## Assigned task
Copy exactly the line containing "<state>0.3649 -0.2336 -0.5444" and all lines after it, through the last line of the material below; omit everything before it.

## Data to use
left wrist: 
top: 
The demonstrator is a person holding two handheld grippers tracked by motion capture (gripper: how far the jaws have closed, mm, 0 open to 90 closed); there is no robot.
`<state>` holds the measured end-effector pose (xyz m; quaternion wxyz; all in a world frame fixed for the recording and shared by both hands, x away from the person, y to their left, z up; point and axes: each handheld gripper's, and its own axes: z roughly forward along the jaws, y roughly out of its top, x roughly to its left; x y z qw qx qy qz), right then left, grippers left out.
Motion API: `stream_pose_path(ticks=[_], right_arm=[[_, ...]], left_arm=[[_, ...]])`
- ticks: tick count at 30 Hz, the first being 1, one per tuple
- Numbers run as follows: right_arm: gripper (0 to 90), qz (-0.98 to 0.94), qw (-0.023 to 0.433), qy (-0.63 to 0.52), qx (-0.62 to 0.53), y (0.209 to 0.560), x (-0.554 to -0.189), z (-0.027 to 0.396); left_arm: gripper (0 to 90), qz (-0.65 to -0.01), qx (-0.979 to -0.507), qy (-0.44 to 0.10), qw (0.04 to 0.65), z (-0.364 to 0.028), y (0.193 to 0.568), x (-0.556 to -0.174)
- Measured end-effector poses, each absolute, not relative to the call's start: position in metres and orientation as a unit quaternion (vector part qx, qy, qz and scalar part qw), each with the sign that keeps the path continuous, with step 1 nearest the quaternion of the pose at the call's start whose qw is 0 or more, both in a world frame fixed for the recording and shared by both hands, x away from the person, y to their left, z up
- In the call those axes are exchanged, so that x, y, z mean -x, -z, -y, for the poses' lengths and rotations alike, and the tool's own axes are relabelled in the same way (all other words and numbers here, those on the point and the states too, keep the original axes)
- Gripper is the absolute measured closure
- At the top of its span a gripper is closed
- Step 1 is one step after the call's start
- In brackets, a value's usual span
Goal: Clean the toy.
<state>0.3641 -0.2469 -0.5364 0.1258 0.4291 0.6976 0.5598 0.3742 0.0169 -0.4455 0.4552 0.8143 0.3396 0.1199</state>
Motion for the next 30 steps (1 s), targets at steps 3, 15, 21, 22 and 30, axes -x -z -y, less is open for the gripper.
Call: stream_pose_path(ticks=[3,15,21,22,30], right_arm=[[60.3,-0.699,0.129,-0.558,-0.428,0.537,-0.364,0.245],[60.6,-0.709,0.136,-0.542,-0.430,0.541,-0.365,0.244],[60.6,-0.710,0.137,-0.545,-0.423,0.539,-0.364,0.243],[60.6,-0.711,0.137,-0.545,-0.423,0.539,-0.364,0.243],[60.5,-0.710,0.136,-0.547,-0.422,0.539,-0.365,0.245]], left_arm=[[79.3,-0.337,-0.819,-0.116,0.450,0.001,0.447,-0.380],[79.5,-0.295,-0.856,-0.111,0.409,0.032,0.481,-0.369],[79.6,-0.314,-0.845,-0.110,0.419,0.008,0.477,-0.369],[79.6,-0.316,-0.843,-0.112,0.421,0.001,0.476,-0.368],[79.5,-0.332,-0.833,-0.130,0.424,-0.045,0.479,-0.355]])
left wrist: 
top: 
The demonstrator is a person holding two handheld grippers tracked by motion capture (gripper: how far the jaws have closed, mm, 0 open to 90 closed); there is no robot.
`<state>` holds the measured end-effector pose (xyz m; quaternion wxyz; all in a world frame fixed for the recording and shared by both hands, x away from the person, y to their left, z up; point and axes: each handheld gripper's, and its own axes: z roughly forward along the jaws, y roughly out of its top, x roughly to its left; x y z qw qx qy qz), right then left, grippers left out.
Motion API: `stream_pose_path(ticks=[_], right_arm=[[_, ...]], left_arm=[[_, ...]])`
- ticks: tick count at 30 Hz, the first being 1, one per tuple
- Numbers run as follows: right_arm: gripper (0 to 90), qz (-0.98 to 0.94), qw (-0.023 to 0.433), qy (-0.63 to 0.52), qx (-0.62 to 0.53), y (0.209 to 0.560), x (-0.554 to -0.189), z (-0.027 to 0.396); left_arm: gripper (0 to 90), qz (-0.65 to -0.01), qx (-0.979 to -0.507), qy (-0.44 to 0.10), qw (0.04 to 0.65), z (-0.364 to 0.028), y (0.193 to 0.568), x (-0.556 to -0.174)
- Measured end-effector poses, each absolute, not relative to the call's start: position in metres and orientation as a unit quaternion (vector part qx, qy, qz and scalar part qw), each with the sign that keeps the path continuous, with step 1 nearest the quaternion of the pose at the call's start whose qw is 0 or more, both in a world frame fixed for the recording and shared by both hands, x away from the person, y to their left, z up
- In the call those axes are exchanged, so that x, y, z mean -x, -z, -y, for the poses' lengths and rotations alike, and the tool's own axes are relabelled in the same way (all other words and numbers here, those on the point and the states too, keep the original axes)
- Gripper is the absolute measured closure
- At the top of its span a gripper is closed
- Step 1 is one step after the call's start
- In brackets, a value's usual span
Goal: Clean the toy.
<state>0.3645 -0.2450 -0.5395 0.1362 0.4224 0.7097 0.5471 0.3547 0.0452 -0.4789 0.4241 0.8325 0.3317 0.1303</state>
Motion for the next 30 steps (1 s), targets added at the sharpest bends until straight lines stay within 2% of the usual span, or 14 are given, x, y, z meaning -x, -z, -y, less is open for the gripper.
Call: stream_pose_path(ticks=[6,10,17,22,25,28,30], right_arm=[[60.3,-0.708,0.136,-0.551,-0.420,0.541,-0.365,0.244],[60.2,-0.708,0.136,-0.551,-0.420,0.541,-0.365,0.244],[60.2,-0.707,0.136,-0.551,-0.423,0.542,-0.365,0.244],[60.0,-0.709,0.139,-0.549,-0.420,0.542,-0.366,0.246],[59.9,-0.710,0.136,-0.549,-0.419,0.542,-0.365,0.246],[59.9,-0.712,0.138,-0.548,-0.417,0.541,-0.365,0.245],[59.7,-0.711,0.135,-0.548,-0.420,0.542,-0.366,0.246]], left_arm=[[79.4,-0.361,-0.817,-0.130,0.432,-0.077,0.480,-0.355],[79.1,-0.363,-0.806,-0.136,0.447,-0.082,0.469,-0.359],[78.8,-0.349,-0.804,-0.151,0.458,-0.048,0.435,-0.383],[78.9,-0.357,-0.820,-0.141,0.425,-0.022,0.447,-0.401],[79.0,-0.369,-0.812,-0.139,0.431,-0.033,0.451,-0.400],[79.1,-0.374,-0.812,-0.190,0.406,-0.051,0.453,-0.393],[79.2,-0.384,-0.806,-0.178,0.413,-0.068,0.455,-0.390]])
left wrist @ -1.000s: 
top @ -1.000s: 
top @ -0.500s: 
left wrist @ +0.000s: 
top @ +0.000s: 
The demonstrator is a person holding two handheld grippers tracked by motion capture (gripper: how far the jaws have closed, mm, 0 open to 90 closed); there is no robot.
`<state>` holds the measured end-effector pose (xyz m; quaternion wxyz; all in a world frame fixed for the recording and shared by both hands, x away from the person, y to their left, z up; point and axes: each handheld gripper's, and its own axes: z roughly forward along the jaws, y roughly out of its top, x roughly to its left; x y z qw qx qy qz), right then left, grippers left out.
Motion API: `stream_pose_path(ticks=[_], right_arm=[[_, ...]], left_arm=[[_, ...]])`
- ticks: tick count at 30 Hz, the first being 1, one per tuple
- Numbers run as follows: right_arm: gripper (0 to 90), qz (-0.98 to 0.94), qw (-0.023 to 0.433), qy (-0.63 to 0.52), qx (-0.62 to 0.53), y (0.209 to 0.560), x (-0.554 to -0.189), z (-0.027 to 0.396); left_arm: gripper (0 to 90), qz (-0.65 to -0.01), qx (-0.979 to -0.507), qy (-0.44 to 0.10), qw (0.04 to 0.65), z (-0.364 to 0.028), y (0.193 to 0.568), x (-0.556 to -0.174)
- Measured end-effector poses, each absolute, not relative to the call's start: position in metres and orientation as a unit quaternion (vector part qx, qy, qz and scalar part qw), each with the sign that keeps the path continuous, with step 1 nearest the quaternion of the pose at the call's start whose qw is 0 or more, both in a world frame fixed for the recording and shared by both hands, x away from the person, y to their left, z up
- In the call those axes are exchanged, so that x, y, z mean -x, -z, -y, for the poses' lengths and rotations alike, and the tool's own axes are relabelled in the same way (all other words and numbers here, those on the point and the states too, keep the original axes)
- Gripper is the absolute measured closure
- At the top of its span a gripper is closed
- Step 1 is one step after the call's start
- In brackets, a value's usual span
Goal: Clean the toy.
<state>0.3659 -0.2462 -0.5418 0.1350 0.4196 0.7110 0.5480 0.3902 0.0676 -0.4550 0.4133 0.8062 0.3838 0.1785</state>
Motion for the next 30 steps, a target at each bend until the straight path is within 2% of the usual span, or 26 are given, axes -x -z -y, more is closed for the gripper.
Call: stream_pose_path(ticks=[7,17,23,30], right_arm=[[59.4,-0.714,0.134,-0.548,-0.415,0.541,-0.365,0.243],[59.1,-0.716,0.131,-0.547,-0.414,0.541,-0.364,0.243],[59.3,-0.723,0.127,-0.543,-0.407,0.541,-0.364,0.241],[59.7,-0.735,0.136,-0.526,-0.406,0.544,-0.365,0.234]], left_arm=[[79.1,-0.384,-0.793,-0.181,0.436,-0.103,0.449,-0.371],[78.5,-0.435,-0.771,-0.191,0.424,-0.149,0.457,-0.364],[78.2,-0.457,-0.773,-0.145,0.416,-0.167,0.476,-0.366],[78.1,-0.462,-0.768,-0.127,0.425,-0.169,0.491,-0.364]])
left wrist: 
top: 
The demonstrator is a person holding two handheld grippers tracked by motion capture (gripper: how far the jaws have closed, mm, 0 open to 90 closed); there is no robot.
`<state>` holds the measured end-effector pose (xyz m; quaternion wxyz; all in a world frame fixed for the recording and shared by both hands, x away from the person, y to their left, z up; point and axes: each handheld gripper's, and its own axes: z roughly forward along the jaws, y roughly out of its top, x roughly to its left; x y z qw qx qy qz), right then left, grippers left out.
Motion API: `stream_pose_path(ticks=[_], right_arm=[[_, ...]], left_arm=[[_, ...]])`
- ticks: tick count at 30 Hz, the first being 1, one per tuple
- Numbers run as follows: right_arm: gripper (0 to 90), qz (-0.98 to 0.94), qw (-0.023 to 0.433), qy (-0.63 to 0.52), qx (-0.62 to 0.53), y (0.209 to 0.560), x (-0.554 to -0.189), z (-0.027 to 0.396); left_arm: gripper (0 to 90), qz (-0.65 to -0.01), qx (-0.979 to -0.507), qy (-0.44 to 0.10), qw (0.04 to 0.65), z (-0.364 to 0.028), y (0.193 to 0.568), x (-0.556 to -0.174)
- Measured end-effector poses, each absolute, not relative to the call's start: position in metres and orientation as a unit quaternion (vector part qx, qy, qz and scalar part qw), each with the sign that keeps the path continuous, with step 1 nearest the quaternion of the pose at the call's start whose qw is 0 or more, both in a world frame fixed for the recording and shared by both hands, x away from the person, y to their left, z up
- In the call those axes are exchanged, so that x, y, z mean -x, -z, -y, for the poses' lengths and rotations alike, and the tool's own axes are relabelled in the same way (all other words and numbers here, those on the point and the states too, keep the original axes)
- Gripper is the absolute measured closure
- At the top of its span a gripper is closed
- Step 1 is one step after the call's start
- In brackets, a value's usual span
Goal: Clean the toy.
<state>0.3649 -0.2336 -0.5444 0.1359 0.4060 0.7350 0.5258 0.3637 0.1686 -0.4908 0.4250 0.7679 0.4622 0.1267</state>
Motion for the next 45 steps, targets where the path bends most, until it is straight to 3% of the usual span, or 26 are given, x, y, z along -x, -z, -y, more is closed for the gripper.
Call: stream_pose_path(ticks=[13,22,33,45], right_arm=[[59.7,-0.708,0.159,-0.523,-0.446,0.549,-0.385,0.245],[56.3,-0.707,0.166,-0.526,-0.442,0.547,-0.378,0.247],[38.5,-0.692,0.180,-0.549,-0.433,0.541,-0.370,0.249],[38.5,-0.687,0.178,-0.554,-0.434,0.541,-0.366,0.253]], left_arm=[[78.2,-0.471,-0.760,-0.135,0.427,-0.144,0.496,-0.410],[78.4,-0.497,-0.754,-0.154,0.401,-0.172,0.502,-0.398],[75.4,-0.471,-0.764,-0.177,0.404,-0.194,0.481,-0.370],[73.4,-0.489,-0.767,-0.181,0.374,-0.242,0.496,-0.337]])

## The answer
<state>0.3649 -0.2336 -0.5444 0.1359 0.4060 0.7350 0.5258 0.3637 0.1686 -0.4908 0.4250 0.7679 0.4622 0.1267</state>
Motion for the next 45 steps, targets where the path bends most, until it is straight to 3% of the usual span, or 26 are given, x, y, z along -x, -z, -y, more is closed for the gripper.
Call: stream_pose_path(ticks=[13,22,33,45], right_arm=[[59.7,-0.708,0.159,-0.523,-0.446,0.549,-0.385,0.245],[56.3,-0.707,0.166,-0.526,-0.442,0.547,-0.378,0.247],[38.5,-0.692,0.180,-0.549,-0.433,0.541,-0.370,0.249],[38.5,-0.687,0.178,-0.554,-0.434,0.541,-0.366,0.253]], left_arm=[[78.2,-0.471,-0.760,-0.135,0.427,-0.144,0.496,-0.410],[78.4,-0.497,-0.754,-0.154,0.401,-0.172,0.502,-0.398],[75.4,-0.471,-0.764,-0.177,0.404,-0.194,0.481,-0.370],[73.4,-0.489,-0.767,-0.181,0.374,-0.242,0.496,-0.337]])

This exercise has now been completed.